President Obama Signs the Water Resources Reform and Development Act, and Honors the "Borinqueneers"
It was a busy morning at the White House today, as President Obama signed two bills into law — the Water Resources Reform and Development Act (WRRDA), and the 65th Infantry Regiment Congressional Gold Medal.
In his remarks, the President first explained how the Water Resources Reform and Development Act will "put Americans to work modernizing our water infrastructure and restoring some of our most vital ecosystems."
As more of the world’s cargo is transported on these massive ships, we’ve got to make sure that we’ve got bridges high enough and ports that are big enough to hold them and accommodate them so that our businesses can keep selling goods made in America to the rest of the world. Meanwhile, many of America’s businesses ship their goods across the country by river and by canal, so we’ve got to make sure that those waterways are in tip-top shape.
And this bill gives a green light to 34 water infrastructure projects across the country, including projects to deepen Boston Harbor and the Port of Savannah, and to restore the Everglades. And with Congress’s authorization, these projects can now move forward. So this bill will help towns and cities improve their commerce, but it’s also going to help them prepare for the effects of climate change — storms, floods, droughts, rising sea levels — creating more adaptability, more resilience in these communities.

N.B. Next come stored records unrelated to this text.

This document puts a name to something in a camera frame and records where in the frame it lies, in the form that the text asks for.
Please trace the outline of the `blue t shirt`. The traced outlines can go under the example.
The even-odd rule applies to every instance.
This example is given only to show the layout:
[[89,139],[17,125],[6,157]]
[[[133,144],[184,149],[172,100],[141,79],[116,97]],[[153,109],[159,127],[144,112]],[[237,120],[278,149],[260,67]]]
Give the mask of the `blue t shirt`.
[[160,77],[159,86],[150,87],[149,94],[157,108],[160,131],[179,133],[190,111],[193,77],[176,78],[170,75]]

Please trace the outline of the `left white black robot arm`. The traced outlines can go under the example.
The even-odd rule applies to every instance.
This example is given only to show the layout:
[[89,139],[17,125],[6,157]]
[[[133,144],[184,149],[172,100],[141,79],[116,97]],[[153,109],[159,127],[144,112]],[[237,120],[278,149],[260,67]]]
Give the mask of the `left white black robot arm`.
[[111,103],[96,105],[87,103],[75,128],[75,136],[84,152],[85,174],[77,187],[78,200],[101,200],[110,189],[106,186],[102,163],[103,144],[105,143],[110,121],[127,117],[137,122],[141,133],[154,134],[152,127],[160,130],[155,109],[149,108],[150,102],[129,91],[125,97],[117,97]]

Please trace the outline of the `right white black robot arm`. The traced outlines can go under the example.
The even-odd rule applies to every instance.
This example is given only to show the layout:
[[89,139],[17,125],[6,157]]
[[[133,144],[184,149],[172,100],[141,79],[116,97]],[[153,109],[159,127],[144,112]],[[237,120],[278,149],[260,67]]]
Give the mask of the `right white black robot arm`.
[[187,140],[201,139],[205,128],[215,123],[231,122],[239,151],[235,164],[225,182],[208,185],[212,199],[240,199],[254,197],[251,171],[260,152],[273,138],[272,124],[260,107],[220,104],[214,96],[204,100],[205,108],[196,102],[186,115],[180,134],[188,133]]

Although investing in infrastructure has historically garnered bipartisan support in Congress, the President noted that hasn't been the case over the last few years. As such, he hoped that the passage of WRRDA would set a positive precedent for additional work on our nation's transportation infrastructure — noting the urgent need for Congress to pass a bill to put Americans to work repairing our crumbling roads and bridges.
"I just want to be clear," the President said. "If Congress fails to act, then federal funding for transportation projects runs out by the end of the summer," which would put more than 100,000 active projects and nearly 700,000 jobs at risk.
The second bill presented the Congressional Gold Medal to the 65th Infantry Regiment, U.S. Army — also known as the "Borinqueneers."
The unit, comprised mostly of soldiers from Puerto Rico, distinguished itself in service during World War I, World War II, and in Korea. As President Obama noted, segregation "set them apart from their fellow soldiers — but their courage made them legendary."
Only a handful of military units have ever received this award, and only one other Hispanic American has received this award, Roberto Clemente. That’s pretty good company. So this is a proud day for the Borinqueneers and their families. It’s a proud day for all of those whose lives they saved and whose freedom they defended. It’s a proud day for all Americans, especially Hispanic Americans, who have made extraordinary contributions to our country, many through their military service.
So on behalf of the American people, we want to thank all the Borinqueneers for their extraordinary service. You’ve earned a hallowed place in our history.